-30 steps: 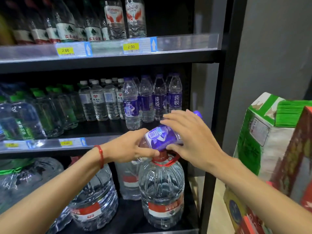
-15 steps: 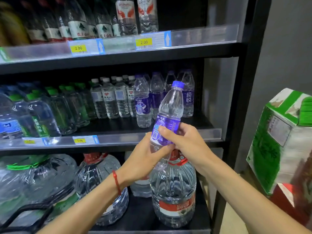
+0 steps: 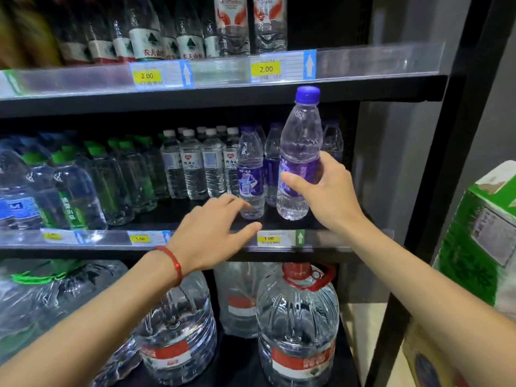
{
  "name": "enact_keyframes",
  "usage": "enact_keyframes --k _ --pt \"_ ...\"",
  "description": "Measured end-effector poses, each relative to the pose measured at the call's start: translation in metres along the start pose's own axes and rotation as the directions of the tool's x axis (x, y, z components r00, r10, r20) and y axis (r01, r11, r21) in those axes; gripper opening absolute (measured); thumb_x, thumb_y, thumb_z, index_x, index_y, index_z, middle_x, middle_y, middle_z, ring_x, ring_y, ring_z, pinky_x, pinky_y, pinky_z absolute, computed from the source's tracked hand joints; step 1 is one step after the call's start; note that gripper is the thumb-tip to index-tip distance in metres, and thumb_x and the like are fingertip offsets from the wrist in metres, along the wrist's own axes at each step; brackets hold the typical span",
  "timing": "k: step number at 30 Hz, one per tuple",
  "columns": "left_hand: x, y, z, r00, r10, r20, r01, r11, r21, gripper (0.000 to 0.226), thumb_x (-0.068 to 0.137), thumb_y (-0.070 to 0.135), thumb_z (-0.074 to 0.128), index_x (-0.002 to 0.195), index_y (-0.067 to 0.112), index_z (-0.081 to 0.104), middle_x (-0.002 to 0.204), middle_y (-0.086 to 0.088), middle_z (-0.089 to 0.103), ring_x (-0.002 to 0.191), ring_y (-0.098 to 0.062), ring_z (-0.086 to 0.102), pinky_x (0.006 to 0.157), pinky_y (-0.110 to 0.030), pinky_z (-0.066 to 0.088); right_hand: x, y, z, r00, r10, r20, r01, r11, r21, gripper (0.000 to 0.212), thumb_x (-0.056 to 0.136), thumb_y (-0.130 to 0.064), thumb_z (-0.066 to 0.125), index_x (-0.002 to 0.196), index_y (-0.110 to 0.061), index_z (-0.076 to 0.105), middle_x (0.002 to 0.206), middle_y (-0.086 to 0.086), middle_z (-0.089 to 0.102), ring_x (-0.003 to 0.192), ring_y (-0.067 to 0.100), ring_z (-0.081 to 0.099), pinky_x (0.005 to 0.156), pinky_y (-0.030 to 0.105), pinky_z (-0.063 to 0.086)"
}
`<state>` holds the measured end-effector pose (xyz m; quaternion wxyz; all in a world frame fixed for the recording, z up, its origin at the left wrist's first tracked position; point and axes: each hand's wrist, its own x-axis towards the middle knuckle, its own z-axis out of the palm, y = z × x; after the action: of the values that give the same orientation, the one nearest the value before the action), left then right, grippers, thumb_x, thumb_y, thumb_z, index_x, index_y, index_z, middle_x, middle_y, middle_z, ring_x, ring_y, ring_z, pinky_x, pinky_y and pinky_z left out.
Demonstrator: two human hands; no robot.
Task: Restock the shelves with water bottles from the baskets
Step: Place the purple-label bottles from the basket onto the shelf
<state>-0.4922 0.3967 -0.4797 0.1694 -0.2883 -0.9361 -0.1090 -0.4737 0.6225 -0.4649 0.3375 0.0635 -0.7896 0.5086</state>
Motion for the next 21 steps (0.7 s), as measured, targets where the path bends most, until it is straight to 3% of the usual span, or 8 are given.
enact_keyframes --k 3,6,10,13,17,19,21 --pt "0.006 -0.010 -0.007 0.998 -0.004 0.067 -0.010 0.979 0.204 0.066 0.094 0.075 0.026 0.135 0.032 0.053 0.131 0.010 0.054 0.120 -0.019 0.054 0.095 -0.041 0.049 0.012 0.020 0.017 0.999 0.036 0.003 -0.036 0.997 -0.068 0.041 0.084 -0.031 0.087 0.118 -0.022 0.066 0.104 -0.014 0.073 0.091 -0.005 0.068 0.079 0.013 0.049" --pt "0.008 -0.019 -0.006 0.990 -0.017 0.142 -0.025 0.958 0.286 0.080 0.084 0.077 0.007 0.137 0.035 0.051 0.130 0.010 0.054 0.119 -0.018 0.053 0.094 -0.039 0.048 0.021 0.038 0.034 0.994 0.110 0.006 -0.107 0.982 -0.157 0.036 0.086 -0.042 0.084 0.106 -0.020 0.065 0.098 -0.010 0.072 0.089 0.008 0.067 0.078 0.031 0.053" --pt "0.010 -0.029 0.000 0.984 -0.043 0.171 -0.011 0.954 0.299 0.064 0.098 0.072 0.018 0.141 0.035 0.048 0.135 0.011 0.052 0.122 -0.016 0.050 0.095 -0.038 0.044 0.038 0.059 0.052 0.971 0.237 0.007 -0.233 0.960 -0.156 0.036 0.087 -0.049 0.081 0.084 -0.016 0.066 0.084 0.002 0.072 0.085 0.022 0.067 0.077 0.036 0.050" --pt "0.011 -0.034 0.005 0.978 -0.068 0.198 0.006 0.954 0.298 0.059 0.100 0.069 0.025 0.142 0.035 0.048 0.136 0.012 0.052 0.123 -0.015 0.049 0.096 -0.037 0.044 0.053 0.068 0.062 0.951 0.308 0.036 -0.299 0.943 -0.148 0.035 0.088 -0.052 0.079 0.104 -0.024 0.065 0.107 0.004 0.076 0.104 0.026 0.068 0.092 0.038 0.052" --pt "0.017 -0.040 0.009 0.983 -0.062 0.175 0.012 0.963 0.268 0.061 0.098 0.071 0.022 0.140 0.036 0.050 0.134 0.013 0.053 0.124 -0.015 0.049 0.098 -0.037 0.045 0.067 0.066 0.068 0.944 0.326 0.047 -0.308 0.926 -0.219 0.071 0.090 -0.046 0.078 0.146 -0.010 0.053 0.145 0.011 0.059 0.136 0.032 0.054 0.100 0.031 0.042" --pt "0.020 -0.042 0.011 0.984 -0.060 0.168 0.017 0.969 0.248 0.062 0.097 0.072 0.021 0.138 0.036 0.051 0.132 0.012 0.054 0.123 -0.016 0.050 0.098 -0.038 0.047 0.072 0.069 0.072 0.947 0.320 0.020 -0.301 0.909 -0.289 0.083 0.088 -0.051 0.078 0.151 -0.007 0.047 0.157 0.014 0.046 0.146 0.033 0.042 0.112 0.037 0.038" --pt "0.023 -0.043 0.014 0.985 -0.056 0.165 0.015 0.970 0.243 0.062 0.097 0.071 0.021 0.137 0.036 0.052 0.130 0.012 0.055 0.122 -0.015 0.051 0.096 -0.039 0.048 0.076 0.073 0.074 0.948 0.319 0.003 -0.297 0.887 -0.354 0.083 0.085 -0.055 0.079 0.147 -0.008 0.050 0.156 0.015 0.044 0.146 0.034 0.039 0.116 0.042 0.036"
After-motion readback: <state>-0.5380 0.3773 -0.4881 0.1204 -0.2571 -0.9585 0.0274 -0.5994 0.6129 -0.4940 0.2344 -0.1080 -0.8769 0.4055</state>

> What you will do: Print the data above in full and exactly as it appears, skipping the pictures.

> Task result:
-30 steps: 
-15 steps: 
+0 steps: 
{
  "name": "enact_keyframes",
  "usage": "enact_keyframes --k _ --pt \"_ ...\"",
  "description": "Measured end-effector poses, each relative to the pose measured at the call's start: translation in metres along the start pose's own axes and rotation as the directions of the tool's x axis (x, y, z components r00, r10, r20) and y axis (r01, r11, r21) in those axes; gripper opening absolute (measured); thumb_x, thumb_y, thumb_z, index_x, index_y, index_z, middle_x, middle_y, middle_z, ring_x, ring_y, ring_z, pinky_x, pinky_y, pinky_z absolute, computed from the source's tracked hand joints; step 1 is one step after the call's start; note that gripper is the thumb-tip to index-tip distance in metres, and thumb_x and the like are fingertip offsets from the wrist in metres, along the wrist's own axes at each step; brackets hold the typical span",
  "timing": "k: step number at 30 Hz, one per tuple",
  "columns": "left_hand: x, y, z, r00, r10, r20, r01, r11, r21, gripper (0.000 to 0.226), thumb_x (-0.068 to 0.137), thumb_y (-0.070 to 0.135), thumb_z (-0.074 to 0.128), index_x (-0.002 to 0.195), index_y (-0.067 to 0.112), index_z (-0.081 to 0.104), middle_x (-0.002 to 0.204), middle_y (-0.086 to 0.088), middle_z (-0.089 to 0.103), ring_x (-0.002 to 0.191), ring_y (-0.098 to 0.062), ring_z (-0.086 to 0.102), pinky_x (0.006 to 0.157), pinky_y (-0.110 to 0.030), pinky_z (-0.066 to 0.088); right_hand: x, y, z, r00, r10, r20, r01, r11, r21, gripper (0.000 to 0.212), thumb_x (-0.056 to 0.136), thumb_y (-0.130 to 0.064), thumb_z (-0.066 to 0.125), index_x (-0.002 to 0.196), index_y (-0.110 to 0.061), index_z (-0.076 to 0.105), middle_x (0.002 to 0.206), middle_y (-0.086 to 0.086), middle_z (-0.089 to 0.102), ring_x (-0.003 to 0.192), ring_y (-0.067 to 0.100), ring_z (-0.081 to 0.099), pinky_x (0.005 to 0.156), pinky_y (-0.030 to 0.105), pinky_z (-0.063 to 0.086)"
}
`<state>` holds the measured end-effector pose (xyz m; quaternion wxyz; all in a world frame fixed for the recording, z up, its origin at the left wrist's first tracked position; point and axes: each hand's wrist, its own x-axis towards the middle knuckle, its own z-axis out of the palm, y = z × x; after the action: of the values that give the same orientation, the one nearest the value before the action), left then right, grippers, thumb_x, thumb_y, thumb_z, index_x, index_y, index_z, middle_x, middle_y, middle_z, ring_x, ring_y, ring_z, pinky_x, pinky_y and pinky_z left out.
Demonstrator: two human hands; no robot.
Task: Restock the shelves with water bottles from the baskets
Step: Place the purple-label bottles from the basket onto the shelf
<state>-0.4922 0.3967 -0.4797 0.1694 -0.2883 -0.9361 -0.1090 -0.4737 0.6225 -0.4649 0.3375 0.0635 -0.7896 0.5086</state>
Motion for the next 21 steps (0.7 s), as measured, targets where the path bends most, until it is straight to 3% of the usual span, or 8 are given.
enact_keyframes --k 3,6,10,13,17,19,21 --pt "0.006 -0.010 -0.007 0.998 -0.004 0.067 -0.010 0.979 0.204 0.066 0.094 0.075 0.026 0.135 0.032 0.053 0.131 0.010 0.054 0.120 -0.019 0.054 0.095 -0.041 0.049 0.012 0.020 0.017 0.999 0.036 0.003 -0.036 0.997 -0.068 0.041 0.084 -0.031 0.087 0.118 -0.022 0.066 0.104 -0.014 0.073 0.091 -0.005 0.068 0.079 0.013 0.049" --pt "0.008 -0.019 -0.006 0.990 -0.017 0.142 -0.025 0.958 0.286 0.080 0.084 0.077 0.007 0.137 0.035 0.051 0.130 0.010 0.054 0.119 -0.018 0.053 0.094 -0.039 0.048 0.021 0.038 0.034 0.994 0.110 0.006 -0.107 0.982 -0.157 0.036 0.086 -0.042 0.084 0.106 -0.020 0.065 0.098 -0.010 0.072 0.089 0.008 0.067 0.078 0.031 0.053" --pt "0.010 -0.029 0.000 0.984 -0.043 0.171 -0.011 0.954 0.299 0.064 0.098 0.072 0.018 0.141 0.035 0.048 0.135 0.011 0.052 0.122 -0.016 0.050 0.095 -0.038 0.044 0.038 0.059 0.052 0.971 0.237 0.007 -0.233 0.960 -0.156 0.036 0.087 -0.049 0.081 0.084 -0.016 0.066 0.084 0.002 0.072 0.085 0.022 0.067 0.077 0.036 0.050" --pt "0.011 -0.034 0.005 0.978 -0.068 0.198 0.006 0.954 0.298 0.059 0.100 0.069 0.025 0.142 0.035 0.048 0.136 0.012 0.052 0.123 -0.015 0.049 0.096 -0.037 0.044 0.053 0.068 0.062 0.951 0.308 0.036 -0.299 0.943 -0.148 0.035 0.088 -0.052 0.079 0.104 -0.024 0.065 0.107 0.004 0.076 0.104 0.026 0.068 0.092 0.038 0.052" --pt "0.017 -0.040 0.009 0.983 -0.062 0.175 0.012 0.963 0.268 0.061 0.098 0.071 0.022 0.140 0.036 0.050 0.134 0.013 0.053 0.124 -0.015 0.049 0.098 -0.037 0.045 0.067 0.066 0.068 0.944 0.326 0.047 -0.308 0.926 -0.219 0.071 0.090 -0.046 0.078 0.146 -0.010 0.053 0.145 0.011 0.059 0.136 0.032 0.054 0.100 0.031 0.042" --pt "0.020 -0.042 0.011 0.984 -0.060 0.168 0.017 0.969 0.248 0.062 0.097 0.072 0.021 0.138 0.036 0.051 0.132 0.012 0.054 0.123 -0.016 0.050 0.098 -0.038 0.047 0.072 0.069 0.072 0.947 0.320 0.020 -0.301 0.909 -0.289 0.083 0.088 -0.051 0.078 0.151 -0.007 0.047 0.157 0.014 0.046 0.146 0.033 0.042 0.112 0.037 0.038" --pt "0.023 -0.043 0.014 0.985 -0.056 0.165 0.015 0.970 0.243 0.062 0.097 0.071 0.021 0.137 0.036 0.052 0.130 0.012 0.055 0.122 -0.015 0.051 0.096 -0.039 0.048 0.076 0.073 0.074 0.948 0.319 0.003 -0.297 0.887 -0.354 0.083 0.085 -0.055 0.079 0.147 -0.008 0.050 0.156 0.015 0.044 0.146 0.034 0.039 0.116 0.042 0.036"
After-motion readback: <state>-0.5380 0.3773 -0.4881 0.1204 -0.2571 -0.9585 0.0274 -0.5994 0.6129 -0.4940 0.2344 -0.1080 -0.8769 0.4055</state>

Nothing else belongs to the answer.